[AIM OF THE EXERCISE]:
Please transcribe all of the records precisely.

[Dataset items]
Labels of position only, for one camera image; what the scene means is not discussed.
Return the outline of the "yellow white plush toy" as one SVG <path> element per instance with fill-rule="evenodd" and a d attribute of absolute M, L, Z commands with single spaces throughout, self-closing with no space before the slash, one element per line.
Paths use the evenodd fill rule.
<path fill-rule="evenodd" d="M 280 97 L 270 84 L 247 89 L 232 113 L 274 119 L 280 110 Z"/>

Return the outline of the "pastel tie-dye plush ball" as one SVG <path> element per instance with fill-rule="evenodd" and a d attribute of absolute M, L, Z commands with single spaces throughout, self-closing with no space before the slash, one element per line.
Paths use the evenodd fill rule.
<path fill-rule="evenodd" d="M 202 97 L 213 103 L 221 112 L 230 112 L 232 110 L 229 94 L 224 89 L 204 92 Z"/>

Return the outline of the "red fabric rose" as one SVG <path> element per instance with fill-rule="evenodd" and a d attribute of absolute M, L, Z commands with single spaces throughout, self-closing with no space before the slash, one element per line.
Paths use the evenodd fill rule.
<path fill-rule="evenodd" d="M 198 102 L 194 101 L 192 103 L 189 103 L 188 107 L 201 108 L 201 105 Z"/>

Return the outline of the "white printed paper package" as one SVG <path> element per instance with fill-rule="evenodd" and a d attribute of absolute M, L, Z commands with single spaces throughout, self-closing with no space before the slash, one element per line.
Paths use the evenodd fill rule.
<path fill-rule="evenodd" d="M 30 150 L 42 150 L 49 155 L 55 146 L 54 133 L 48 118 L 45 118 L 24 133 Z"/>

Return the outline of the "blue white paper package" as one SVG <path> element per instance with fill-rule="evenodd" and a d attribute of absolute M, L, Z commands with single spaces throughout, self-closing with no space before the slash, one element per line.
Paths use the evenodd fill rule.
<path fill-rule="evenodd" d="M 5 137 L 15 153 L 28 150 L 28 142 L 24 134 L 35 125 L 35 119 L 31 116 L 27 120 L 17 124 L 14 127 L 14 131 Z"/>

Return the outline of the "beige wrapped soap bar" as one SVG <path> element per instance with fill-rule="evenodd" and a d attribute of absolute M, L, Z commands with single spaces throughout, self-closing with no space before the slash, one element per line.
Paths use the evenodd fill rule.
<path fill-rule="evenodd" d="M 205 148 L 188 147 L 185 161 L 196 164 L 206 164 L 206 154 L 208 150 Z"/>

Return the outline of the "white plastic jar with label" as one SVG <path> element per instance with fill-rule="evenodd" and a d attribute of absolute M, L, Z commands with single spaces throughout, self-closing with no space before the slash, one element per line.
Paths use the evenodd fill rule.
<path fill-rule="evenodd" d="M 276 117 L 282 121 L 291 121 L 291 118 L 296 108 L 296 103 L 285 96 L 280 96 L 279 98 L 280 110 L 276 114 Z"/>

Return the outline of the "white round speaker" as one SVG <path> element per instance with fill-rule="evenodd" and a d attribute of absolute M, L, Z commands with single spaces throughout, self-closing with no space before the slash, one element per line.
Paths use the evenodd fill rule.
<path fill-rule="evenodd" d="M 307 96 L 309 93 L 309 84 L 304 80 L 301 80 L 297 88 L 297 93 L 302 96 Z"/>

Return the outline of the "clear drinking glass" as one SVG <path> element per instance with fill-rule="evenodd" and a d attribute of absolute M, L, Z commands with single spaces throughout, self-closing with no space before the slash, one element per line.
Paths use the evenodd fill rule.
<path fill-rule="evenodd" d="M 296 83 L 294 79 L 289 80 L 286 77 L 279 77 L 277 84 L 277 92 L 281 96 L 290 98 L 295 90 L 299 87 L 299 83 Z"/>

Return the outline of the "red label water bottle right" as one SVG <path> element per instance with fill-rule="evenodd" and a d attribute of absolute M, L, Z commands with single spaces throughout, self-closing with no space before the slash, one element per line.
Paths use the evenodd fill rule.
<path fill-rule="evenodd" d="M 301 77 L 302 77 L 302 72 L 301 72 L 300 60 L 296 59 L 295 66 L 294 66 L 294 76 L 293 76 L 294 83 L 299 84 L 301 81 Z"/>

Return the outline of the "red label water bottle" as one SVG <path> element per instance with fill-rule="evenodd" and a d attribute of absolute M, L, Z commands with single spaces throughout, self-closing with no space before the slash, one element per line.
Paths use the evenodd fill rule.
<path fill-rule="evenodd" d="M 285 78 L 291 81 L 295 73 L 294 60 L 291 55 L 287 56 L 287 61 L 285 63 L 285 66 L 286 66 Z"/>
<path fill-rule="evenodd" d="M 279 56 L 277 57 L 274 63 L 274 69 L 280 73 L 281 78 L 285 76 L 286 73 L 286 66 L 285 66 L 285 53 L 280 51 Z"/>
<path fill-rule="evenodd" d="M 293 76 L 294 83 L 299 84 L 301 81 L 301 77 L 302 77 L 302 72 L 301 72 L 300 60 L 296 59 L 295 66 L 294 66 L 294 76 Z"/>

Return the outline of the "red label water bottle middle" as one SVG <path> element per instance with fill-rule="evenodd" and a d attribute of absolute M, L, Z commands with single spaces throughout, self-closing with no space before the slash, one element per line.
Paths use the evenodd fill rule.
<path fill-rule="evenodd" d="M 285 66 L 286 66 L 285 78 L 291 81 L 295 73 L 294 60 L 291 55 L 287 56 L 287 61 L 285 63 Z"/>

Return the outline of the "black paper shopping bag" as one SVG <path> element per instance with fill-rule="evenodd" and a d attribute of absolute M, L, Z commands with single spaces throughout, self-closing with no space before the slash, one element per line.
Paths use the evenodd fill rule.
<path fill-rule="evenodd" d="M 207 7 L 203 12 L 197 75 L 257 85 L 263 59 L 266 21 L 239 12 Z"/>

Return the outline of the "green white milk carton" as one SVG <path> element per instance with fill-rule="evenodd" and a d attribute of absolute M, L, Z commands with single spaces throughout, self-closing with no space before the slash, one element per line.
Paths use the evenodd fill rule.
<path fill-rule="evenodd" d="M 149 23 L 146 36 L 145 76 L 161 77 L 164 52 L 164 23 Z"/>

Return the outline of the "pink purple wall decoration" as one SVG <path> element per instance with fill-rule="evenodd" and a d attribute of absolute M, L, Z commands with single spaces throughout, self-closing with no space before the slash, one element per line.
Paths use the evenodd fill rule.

[RESULT FOR THIS TASK]:
Labels of position only, for one camera image; what the scene means is not discussed.
Return the outline of the "yellow white plush toy" as one SVG <path> element per instance with fill-rule="evenodd" and a d attribute of absolute M, L, Z commands with single spaces throughout, self-closing with no space before the slash, one element per line.
Paths use the evenodd fill rule.
<path fill-rule="evenodd" d="M 280 97 L 270 84 L 247 89 L 232 113 L 274 119 L 280 110 Z"/>

Return the outline of the "pastel tie-dye plush ball" as one SVG <path> element per instance with fill-rule="evenodd" and a d attribute of absolute M, L, Z commands with single spaces throughout, self-closing with no space before the slash, one element per line.
Paths use the evenodd fill rule.
<path fill-rule="evenodd" d="M 202 97 L 213 103 L 221 112 L 230 112 L 232 110 L 229 94 L 224 89 L 204 92 Z"/>

Return the outline of the "red fabric rose" as one SVG <path> element per instance with fill-rule="evenodd" and a d attribute of absolute M, L, Z commands with single spaces throughout, self-closing with no space before the slash, one element per line.
Paths use the evenodd fill rule.
<path fill-rule="evenodd" d="M 198 102 L 194 101 L 192 103 L 189 103 L 188 107 L 201 108 L 201 105 Z"/>

Return the outline of the "white printed paper package" as one SVG <path> element per instance with fill-rule="evenodd" and a d attribute of absolute M, L, Z commands with single spaces throughout, self-closing with no space before the slash, one element per line.
Paths use the evenodd fill rule.
<path fill-rule="evenodd" d="M 30 150 L 42 150 L 49 155 L 55 146 L 54 133 L 48 118 L 45 118 L 24 133 Z"/>

Return the outline of the "blue white paper package" as one SVG <path> element per instance with fill-rule="evenodd" and a d attribute of absolute M, L, Z commands with single spaces throughout, self-closing with no space before the slash, one element per line.
Paths use the evenodd fill rule.
<path fill-rule="evenodd" d="M 5 137 L 15 153 L 28 150 L 28 142 L 24 134 L 35 125 L 35 119 L 31 116 L 27 120 L 17 124 L 14 127 L 14 131 Z"/>

Return the outline of the "beige wrapped soap bar" as one SVG <path> element per instance with fill-rule="evenodd" and a d attribute of absolute M, L, Z commands with single spaces throughout, self-closing with no space before the slash, one element per line.
Paths use the evenodd fill rule.
<path fill-rule="evenodd" d="M 205 148 L 188 147 L 185 161 L 196 164 L 206 164 L 206 154 L 208 150 Z"/>

Return the outline of the "white plastic jar with label" as one SVG <path> element per instance with fill-rule="evenodd" and a d attribute of absolute M, L, Z commands with single spaces throughout, self-closing with no space before the slash, one element per line.
Paths use the evenodd fill rule.
<path fill-rule="evenodd" d="M 276 117 L 282 121 L 291 121 L 291 118 L 296 108 L 296 103 L 285 96 L 280 96 L 279 98 L 280 110 L 276 114 Z"/>

Return the outline of the "white round speaker" as one SVG <path> element per instance with fill-rule="evenodd" and a d attribute of absolute M, L, Z commands with single spaces throughout, self-closing with no space before the slash, one element per line.
Paths use the evenodd fill rule.
<path fill-rule="evenodd" d="M 307 96 L 309 93 L 309 84 L 304 80 L 301 80 L 297 88 L 297 93 L 302 96 Z"/>

Return the outline of the "clear drinking glass" as one SVG <path> element per instance with fill-rule="evenodd" and a d attribute of absolute M, L, Z commands with single spaces throughout, self-closing with no space before the slash, one element per line.
Paths use the evenodd fill rule.
<path fill-rule="evenodd" d="M 296 83 L 294 79 L 289 80 L 286 77 L 279 77 L 277 84 L 277 92 L 281 96 L 290 98 L 295 90 L 299 87 L 299 83 Z"/>

Return the outline of the "red label water bottle right" as one SVG <path> element per instance with fill-rule="evenodd" and a d attribute of absolute M, L, Z commands with single spaces throughout, self-closing with no space before the slash, one element per line.
Paths use the evenodd fill rule.
<path fill-rule="evenodd" d="M 301 77 L 302 77 L 302 72 L 301 72 L 300 60 L 296 59 L 295 66 L 294 66 L 294 76 L 293 76 L 294 83 L 299 84 L 301 81 Z"/>

Return the outline of the "red label water bottle" as one SVG <path> element per instance with fill-rule="evenodd" and a d attribute of absolute M, L, Z commands with single spaces throughout, self-closing with no space before the slash, one element per line.
Paths use the evenodd fill rule.
<path fill-rule="evenodd" d="M 285 78 L 291 81 L 295 73 L 294 60 L 291 55 L 287 56 L 287 61 L 285 63 L 285 66 L 286 66 Z"/>
<path fill-rule="evenodd" d="M 279 56 L 277 57 L 274 63 L 274 69 L 280 73 L 281 78 L 285 76 L 286 73 L 286 66 L 285 66 L 285 53 L 280 51 Z"/>
<path fill-rule="evenodd" d="M 293 76 L 294 83 L 299 84 L 301 81 L 301 77 L 302 77 L 302 72 L 301 72 L 300 60 L 296 59 L 295 66 L 294 66 L 294 76 Z"/>

Return the outline of the "red label water bottle middle" as one SVG <path> element per instance with fill-rule="evenodd" and a d attribute of absolute M, L, Z commands with single spaces throughout, self-closing with no space before the slash, one element per line.
Paths use the evenodd fill rule.
<path fill-rule="evenodd" d="M 285 66 L 286 66 L 285 78 L 291 81 L 295 73 L 294 60 L 291 55 L 287 56 L 287 61 L 285 63 Z"/>

Return the outline of the "black paper shopping bag" as one SVG <path> element per instance with fill-rule="evenodd" and a d attribute of absolute M, L, Z commands with single spaces throughout, self-closing with no space before the slash, one element per line.
Paths use the evenodd fill rule.
<path fill-rule="evenodd" d="M 207 7 L 203 12 L 197 75 L 257 85 L 263 59 L 266 21 L 239 12 Z"/>

Return the outline of the "green white milk carton" as one SVG <path> element per instance with fill-rule="evenodd" and a d attribute of absolute M, L, Z commands with single spaces throughout, self-closing with no space before the slash, one element per line.
Paths use the evenodd fill rule.
<path fill-rule="evenodd" d="M 149 23 L 146 36 L 145 76 L 161 77 L 164 52 L 164 23 Z"/>

Return the outline of the "pink purple wall decoration" as one SVG <path> element per instance with fill-rule="evenodd" and a d attribute of absolute M, L, Z commands with single spaces throughout, self-closing with no space before the slash, one element per line.
Paths use the evenodd fill rule.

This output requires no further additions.